Notably enabled by default.

And adoption seems to be at 45%[0].

0. https://www.google.com/intl/en/ipv6/statistics.html


Microsoft does not test Windows without IPv6 enabled and encourages customers to keep it enabled even when IPv6 is not deployed on a given network.

https://learn.microsoft.com/en-us/troubleshoot/windows-serve...

https://techcommunity.microsoft.com/t5/core-infrastructure-a...


Isn't that number largely driven by the adoption of mobile phones, on their own cellular networks? Which wouldn't necessarily correlate with IPv6 access from Windows machines in particular.


Yup, I've been waiting to see someone point this detail out in response to the rosy adoption numbers.


yes. though all windows machines seem affected


In my country, only very few ISPs, including mobile ones, do _NOT_ provide native IPv6...

Actually, I was planning to switch off IPv4 but some SMTP servers are still IPv4 only and few other services (msft github for instance).


Unfortunately, disabling IPv4 is not a viable option, unless you run IPv4 literal address translation layer (464XLAT on the server side and CLAT on the clients). Many sites still do not support IPv6, which is a great shame, but slowly but surely we’re getting there.

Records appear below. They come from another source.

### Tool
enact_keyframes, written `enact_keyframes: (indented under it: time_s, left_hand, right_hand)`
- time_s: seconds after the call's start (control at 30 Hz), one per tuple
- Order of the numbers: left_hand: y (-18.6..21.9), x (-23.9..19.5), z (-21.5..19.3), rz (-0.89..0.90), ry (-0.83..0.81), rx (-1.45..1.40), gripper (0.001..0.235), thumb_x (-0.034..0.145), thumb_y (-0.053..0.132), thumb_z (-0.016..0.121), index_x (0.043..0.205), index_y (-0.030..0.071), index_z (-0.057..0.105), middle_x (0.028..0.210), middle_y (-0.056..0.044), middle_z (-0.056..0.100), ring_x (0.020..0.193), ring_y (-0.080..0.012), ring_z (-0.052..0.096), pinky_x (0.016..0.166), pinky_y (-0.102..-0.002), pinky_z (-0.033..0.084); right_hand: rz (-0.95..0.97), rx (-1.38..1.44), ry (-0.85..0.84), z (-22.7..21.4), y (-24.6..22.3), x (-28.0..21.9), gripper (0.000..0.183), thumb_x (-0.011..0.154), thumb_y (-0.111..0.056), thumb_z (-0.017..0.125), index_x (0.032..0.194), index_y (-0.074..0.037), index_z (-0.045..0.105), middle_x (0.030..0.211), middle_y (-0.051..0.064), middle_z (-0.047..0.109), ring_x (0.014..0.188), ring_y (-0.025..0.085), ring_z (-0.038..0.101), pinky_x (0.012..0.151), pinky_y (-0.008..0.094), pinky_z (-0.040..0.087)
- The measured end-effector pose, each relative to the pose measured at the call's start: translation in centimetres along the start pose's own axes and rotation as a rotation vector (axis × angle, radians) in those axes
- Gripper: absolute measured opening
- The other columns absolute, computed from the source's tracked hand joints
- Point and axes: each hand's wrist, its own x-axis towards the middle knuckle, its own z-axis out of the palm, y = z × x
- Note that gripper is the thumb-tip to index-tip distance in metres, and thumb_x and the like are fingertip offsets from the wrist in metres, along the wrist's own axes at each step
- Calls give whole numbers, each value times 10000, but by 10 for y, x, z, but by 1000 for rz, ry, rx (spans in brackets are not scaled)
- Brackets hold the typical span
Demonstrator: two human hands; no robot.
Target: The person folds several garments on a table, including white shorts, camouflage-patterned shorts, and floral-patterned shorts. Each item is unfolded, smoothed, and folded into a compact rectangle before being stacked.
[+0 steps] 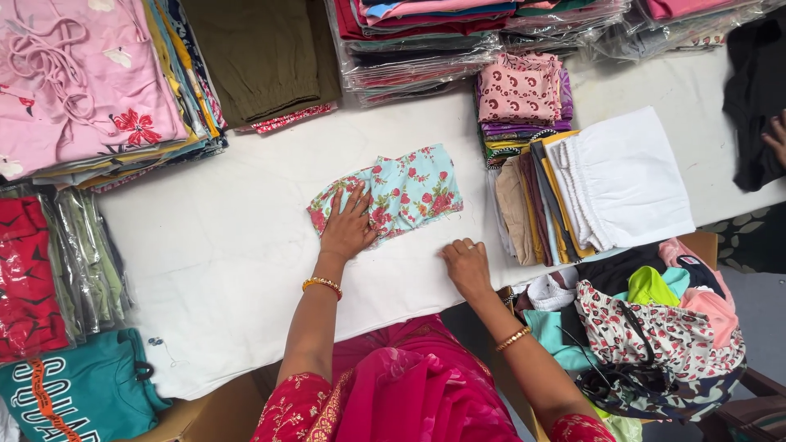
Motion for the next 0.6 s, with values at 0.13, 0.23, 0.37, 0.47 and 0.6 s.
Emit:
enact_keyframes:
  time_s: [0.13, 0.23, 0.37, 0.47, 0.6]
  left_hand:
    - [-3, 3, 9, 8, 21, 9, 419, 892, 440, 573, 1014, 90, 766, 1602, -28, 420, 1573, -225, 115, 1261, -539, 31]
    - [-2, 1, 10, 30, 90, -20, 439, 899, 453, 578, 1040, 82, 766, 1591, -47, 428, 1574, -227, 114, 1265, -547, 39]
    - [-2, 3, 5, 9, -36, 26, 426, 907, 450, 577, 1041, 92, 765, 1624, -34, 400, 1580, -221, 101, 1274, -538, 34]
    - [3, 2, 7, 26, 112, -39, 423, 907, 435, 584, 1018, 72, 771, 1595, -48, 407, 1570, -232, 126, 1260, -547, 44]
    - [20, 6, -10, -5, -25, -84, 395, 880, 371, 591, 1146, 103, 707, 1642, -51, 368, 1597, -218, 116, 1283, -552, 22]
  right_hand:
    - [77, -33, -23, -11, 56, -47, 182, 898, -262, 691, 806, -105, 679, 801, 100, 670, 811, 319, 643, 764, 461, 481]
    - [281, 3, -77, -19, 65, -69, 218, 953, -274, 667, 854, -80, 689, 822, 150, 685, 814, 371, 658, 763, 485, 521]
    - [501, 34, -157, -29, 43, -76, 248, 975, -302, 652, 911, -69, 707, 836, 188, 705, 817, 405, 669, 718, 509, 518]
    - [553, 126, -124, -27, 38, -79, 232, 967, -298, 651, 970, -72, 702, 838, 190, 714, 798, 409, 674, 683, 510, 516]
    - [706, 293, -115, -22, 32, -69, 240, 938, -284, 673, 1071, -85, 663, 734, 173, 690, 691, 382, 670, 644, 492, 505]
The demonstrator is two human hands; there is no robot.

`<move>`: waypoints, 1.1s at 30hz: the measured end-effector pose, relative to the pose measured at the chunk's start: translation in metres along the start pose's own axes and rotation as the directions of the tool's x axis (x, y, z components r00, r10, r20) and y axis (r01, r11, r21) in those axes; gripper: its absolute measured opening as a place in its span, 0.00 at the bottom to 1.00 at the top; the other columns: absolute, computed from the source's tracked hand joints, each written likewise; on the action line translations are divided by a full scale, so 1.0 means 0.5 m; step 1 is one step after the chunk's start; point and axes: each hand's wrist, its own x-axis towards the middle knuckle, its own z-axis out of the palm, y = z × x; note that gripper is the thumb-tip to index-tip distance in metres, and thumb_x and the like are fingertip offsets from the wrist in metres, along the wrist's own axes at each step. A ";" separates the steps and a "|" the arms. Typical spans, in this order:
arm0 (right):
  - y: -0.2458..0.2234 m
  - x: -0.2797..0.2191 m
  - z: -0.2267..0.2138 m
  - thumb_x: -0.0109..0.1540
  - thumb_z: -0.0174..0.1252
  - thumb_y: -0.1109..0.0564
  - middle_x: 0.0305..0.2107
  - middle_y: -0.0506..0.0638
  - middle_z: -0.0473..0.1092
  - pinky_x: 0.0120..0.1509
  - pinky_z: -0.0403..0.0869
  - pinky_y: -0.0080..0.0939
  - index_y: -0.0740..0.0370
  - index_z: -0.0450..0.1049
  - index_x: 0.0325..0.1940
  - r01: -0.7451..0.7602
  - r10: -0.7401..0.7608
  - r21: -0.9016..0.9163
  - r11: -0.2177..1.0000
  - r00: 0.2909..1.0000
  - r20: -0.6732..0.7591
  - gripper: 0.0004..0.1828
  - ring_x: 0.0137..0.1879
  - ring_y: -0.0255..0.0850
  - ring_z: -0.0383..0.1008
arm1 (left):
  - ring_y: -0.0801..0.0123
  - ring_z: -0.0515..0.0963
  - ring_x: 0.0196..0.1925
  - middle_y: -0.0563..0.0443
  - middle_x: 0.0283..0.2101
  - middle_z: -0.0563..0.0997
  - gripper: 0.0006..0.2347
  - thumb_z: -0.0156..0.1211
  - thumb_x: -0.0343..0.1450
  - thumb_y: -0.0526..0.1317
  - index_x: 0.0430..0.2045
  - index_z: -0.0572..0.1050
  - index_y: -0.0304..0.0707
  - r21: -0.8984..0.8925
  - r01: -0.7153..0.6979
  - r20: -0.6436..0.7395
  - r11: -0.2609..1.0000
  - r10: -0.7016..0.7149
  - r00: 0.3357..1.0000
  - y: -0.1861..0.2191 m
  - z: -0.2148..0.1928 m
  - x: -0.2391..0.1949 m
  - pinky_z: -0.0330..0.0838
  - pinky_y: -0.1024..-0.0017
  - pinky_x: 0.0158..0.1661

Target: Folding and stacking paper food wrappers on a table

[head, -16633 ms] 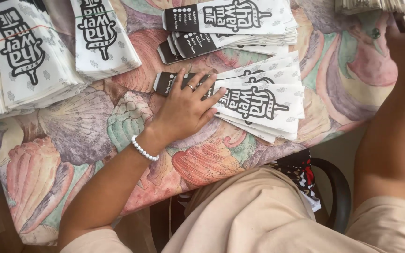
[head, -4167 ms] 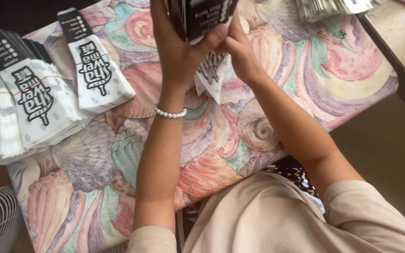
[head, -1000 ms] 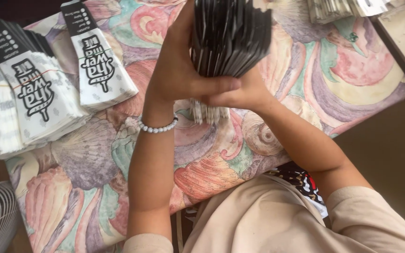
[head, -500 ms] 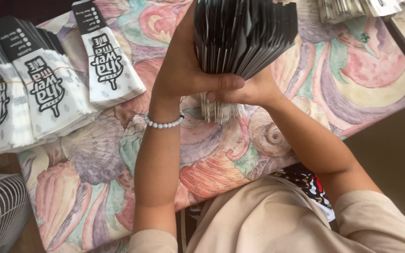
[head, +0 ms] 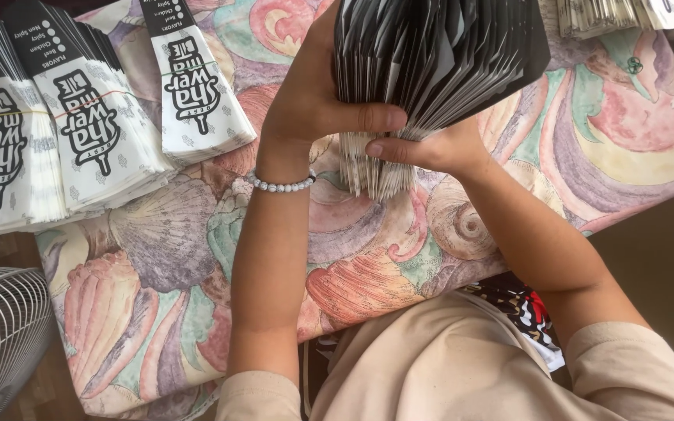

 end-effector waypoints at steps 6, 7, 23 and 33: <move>-0.018 0.015 0.002 0.60 0.72 0.55 0.54 0.58 0.70 0.73 0.74 0.51 0.67 0.68 0.61 0.036 -0.034 -0.075 0.997 0.999 0.040 0.30 0.62 0.52 0.73 | 0.67 0.74 0.53 0.55 0.48 0.73 0.25 0.76 0.67 0.40 0.53 0.66 0.40 0.017 -0.030 0.023 0.999 0.029 0.999 0.003 0.000 0.007 0.72 0.68 0.57; -0.017 0.015 0.002 0.60 0.72 0.55 0.53 0.58 0.71 0.72 0.75 0.51 0.67 0.69 0.60 0.045 -0.041 -0.074 0.996 0.998 0.054 0.28 0.62 0.52 0.74 | 0.67 0.74 0.52 0.55 0.48 0.72 0.24 0.76 0.66 0.40 0.52 0.67 0.40 0.032 -0.041 0.022 0.999 0.041 0.999 0.003 0.000 0.008 0.72 0.68 0.57; 0.020 -0.006 -0.005 0.63 0.67 0.53 0.57 0.57 0.68 0.75 0.71 0.55 0.65 0.66 0.63 0.107 -0.107 -0.053 0.993 0.994 0.006 0.28 0.65 0.55 0.70 | 0.72 0.74 0.48 0.57 0.43 0.74 0.21 0.76 0.66 0.41 0.46 0.69 0.38 -0.074 0.001 0.015 0.997 0.000 1.000 -0.004 -0.008 -0.001 0.73 0.72 0.51; 0.027 0.000 -0.005 0.63 0.65 0.54 0.59 0.56 0.67 0.79 0.70 0.56 0.63 0.64 0.66 0.158 -0.159 0.057 0.986 0.987 0.007 0.30 0.68 0.54 0.69 | 0.73 0.73 0.43 0.58 0.39 0.73 0.20 0.78 0.65 0.41 0.42 0.70 0.36 -0.046 0.019 0.021 0.999 -0.018 1.000 -0.010 -0.017 -0.005 0.72 0.73 0.45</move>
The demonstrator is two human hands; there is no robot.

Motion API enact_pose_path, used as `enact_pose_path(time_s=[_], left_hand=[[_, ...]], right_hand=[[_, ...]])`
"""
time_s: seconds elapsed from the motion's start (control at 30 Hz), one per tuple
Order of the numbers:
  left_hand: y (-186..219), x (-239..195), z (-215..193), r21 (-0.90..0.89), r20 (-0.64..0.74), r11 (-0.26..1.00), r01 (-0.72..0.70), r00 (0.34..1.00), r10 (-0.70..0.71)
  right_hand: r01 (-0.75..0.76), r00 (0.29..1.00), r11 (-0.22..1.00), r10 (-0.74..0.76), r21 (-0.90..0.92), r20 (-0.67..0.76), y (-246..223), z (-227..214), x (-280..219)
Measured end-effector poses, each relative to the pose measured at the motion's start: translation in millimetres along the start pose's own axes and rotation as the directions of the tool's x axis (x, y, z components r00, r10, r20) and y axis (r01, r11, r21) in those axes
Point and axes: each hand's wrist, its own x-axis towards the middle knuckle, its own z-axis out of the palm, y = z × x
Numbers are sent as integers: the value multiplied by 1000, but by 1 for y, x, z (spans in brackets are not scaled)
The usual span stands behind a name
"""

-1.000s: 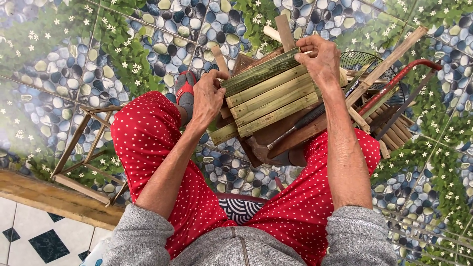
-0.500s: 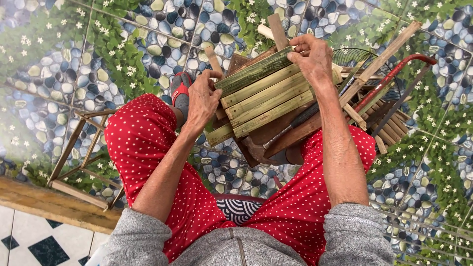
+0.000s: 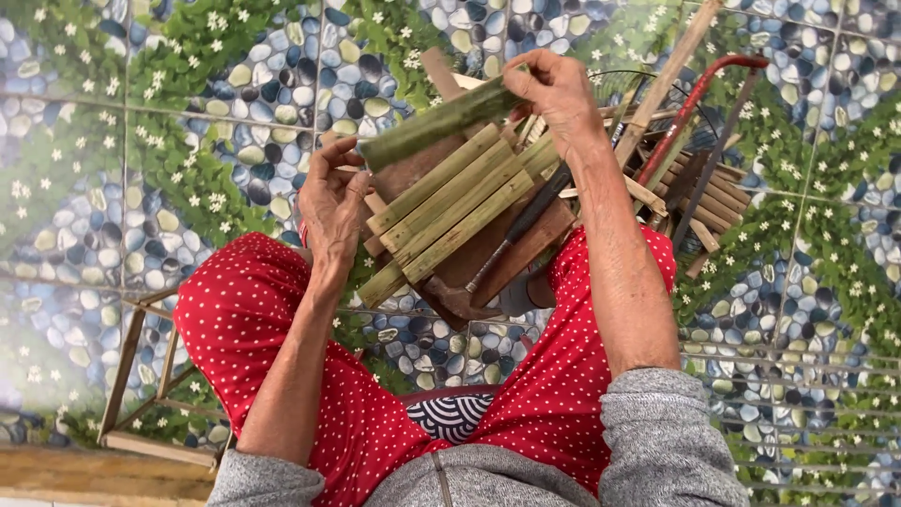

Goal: The person assembles a small bamboo structure by hand, arranging split bamboo strips on a wooden board and securing them with a hammer and nails. They repeatedly adjust the strips and hammer nails to fasten the pieces together.

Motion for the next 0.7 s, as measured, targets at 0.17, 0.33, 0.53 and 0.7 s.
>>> enact_pose_path(time_s=[0.17,0.33,0.53,0.7], left_hand=[[9,-5,33,279,233,952,-129,970,63],[-9,-24,54,474,620,656,-588,752,226],[-4,-25,71,594,615,649,-474,789,14],[2,-20,77,600,577,683,-416,817,-9]], right_hand=[[175,932,937,-58,303,-359,-13,-67,-11],[367,795,842,-62,396,-604,18,-159,-51],[108,695,883,261,456,-670,164,-188,-129],[-151,387,795,594,588,-705,393,-230,-175]])
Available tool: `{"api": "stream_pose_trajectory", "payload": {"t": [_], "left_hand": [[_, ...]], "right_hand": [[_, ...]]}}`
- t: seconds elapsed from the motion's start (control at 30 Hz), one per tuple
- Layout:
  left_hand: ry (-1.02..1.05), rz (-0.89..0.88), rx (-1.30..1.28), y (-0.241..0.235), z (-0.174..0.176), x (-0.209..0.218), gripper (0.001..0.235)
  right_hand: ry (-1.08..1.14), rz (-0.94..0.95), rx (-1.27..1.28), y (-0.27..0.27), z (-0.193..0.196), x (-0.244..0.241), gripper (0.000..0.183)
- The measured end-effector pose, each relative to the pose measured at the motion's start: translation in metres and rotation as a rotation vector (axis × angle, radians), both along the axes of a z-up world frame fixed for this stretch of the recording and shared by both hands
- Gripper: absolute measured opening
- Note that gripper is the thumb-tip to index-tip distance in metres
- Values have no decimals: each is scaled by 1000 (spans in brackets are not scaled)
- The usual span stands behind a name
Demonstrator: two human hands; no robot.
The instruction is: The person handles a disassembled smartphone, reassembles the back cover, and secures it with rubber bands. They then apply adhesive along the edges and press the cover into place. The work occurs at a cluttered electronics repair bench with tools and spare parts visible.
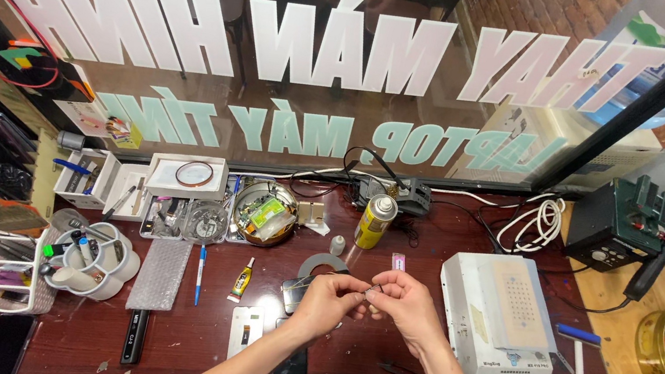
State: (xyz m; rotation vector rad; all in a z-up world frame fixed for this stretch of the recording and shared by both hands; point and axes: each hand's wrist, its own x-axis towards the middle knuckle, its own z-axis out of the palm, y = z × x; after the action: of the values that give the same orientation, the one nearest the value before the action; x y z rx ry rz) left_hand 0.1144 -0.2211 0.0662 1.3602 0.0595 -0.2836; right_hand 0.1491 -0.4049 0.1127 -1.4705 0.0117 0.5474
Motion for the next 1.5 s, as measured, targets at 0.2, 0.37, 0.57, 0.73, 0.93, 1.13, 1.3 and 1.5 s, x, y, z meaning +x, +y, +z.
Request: {"api": "stream_pose_trajectory", "payload": {"t": [0.2, 0.37, 0.57, 0.73, 0.93, 1.13, 1.3, 1.5], "left_hand": [[69, 43, -116, 12, -12, 18, 20], [-34, 101, 378, 29, -46, 51, 35], [-117, -58, 1216, 32, -107, 46, 48], [-48, -166, 1363, 31, -127, 52, 62], [0, -118, 1058, 38, -120, 52, 41], [-285, -81, 1068, 35, -44, 29, 18], [-891, 45, 1113, 41, 41, 2, 23], [-934, 36, 1124, 51, 80, -7, 18]], "right_hand": [[-99, -140, -96, 22, 0, -1, 25], [-211, -282, -120, 15, -6, 4, 28], [-235, -343, -170, -29, -30, -2, 30], [-218, -392, -174, -58, -51, -5, 29], [-268, -367, -231, -56, -56, -2, 26], [-448, -206, -186, -34, -25, 4, 22], [-608, -111, -264, -17, 10, 7, 19], [-730, -34, -334, 2, 33, 1, 19]]}}
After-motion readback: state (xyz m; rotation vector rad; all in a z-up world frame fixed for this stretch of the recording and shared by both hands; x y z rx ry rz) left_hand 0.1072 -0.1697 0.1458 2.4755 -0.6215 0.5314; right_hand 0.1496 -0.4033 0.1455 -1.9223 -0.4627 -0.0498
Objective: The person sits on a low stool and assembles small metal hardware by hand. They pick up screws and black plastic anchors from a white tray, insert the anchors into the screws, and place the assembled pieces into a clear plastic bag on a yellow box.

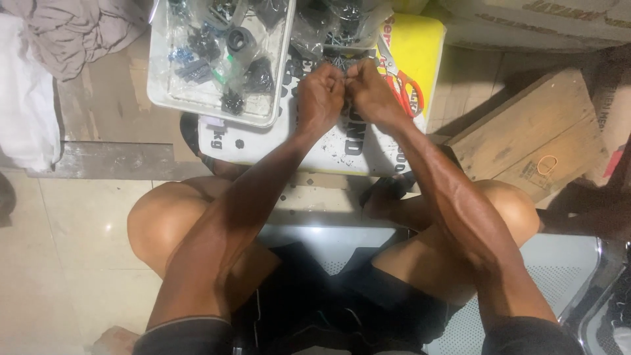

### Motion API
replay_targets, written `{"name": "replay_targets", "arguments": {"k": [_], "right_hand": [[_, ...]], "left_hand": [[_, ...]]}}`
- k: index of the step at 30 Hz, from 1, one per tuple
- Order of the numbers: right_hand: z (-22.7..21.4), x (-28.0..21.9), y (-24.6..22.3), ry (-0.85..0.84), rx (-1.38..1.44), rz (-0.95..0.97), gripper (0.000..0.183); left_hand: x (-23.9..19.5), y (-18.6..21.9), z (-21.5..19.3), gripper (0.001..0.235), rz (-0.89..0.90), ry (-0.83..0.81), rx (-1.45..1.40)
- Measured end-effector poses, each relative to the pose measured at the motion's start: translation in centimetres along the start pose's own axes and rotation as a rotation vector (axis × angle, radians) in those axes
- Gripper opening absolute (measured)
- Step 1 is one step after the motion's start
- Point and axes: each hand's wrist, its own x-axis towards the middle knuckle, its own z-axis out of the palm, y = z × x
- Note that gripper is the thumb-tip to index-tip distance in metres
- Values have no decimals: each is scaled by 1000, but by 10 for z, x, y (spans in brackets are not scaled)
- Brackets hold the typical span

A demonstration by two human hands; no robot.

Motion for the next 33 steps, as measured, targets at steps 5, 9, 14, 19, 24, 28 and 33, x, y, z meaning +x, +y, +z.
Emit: {"name": "replay_targets", "arguments": {"k": [5, 9, 14, 19, 24, 28, 33], "right_hand": [[-36, -4, -11, -166, -37, -150, 28], [-37, -14, -22, -99, -136, -374, 20], [-28, 8, 16, 88, -306, -535, 8], [-24, 40, 49, 150, -438, -728, 11], [-42, 41, 36, 237, -462, -530, 12], [-74, 36, 32, 412, -459, -381, 14], [-64, 62, 65, 370, -839, -44, 16]], "left_hand": [[5, 48, -27, 9, -212, -74, -91], [12, 37, -28, 12, -18, -85, -242], [14, 24, -28, 20, 66, -211, -317], [26, -18, -5, 30, 1, -279, -483], [19, -5, -9, 24, -106, -167, 154], [9, 27, -31, 17, -253, -267, 181], [3, 30, -39, 21, -205, -305, 275]]}}
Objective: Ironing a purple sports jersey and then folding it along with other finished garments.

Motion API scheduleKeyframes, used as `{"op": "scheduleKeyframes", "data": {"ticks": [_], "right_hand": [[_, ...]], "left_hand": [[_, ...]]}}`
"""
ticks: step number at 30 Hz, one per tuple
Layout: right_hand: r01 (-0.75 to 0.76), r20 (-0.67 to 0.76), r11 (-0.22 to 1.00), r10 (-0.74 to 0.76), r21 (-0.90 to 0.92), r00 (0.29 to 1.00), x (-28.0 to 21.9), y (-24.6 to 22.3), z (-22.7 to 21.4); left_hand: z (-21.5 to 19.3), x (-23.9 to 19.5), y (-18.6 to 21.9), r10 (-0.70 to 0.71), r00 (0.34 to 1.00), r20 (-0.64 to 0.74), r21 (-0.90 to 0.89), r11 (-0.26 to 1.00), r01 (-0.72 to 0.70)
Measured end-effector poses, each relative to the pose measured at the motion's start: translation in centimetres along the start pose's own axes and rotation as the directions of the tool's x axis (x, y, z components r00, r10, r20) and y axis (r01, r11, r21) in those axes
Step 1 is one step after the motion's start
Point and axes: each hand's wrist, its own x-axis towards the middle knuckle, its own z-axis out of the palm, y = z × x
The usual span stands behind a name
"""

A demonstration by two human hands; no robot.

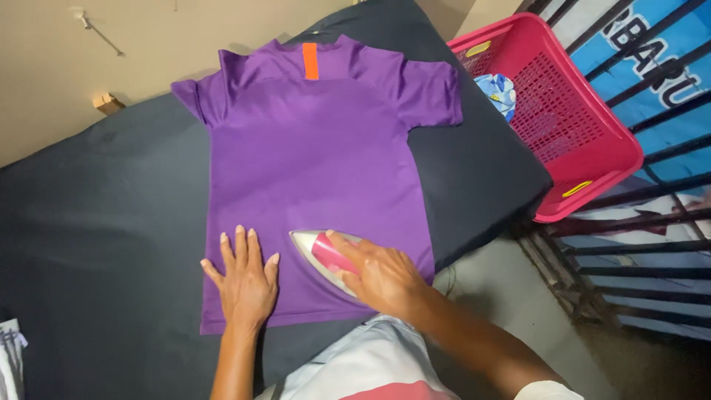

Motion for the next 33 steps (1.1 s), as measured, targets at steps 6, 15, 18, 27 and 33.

I tried 464XLAT on my home network, for the most part it worked flawlessy, aside from some IoT devices that don’t support v6 at all or are not LAT aware. So dual stack it is.


As I said, really not that many, to a point I was about to turn off IPv4.

Ofc, it depends on your usage.

But what's very surprising are those Big Tech sites, with billions of $ and still IPv4 only, like msft github (and github has still its core functions working with noscript/basic (x)html browsers).

What is really bothering me is the admin of the mail server of my medical insurance company: IPv4... but that's not what is the most annoying, the most annoying: it is not white listing its client SMTP servers/client emails... this is another level of bad.


Hmm terrible CVE published by Microsoft. Oh well, what I could expect..

Anyway, question is.. If this is mitigated by disabling IPv6 it means its IPv6 stack only issue exploit? IPv4 is safe?